WHAT THE EXERCISE ASKS
Nothing outside the stretch is wanted. Repeat exactly the lines of the listing below from the one that contains "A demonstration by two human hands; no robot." through the one that contains "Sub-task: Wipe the", both ends included.

^^^^^^^^

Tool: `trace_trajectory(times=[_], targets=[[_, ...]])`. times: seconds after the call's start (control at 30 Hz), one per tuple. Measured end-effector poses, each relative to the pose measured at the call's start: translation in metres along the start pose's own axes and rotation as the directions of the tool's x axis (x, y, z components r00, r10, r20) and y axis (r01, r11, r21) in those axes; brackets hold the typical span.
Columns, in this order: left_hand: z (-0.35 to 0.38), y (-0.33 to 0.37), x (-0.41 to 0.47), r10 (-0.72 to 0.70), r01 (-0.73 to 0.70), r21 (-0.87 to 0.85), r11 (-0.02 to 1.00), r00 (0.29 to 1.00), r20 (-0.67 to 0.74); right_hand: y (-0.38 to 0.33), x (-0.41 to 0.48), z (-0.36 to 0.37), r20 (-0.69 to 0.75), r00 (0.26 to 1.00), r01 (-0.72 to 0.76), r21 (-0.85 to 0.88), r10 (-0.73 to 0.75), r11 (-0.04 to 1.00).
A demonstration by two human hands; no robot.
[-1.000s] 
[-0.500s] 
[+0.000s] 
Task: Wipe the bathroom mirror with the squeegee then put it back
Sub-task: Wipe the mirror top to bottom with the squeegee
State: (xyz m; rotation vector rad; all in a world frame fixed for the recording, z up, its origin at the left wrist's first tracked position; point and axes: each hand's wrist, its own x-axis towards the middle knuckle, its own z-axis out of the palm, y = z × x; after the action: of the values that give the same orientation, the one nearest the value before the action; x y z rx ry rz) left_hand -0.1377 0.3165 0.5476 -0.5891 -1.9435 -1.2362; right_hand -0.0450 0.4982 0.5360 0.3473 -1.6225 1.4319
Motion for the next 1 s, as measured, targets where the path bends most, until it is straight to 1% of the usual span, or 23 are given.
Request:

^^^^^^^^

EXERCISE OUTPUT
A demonstration by two human hands; no robot.
[-1.000s] 
[-0.500s] 
[+0.000s] 
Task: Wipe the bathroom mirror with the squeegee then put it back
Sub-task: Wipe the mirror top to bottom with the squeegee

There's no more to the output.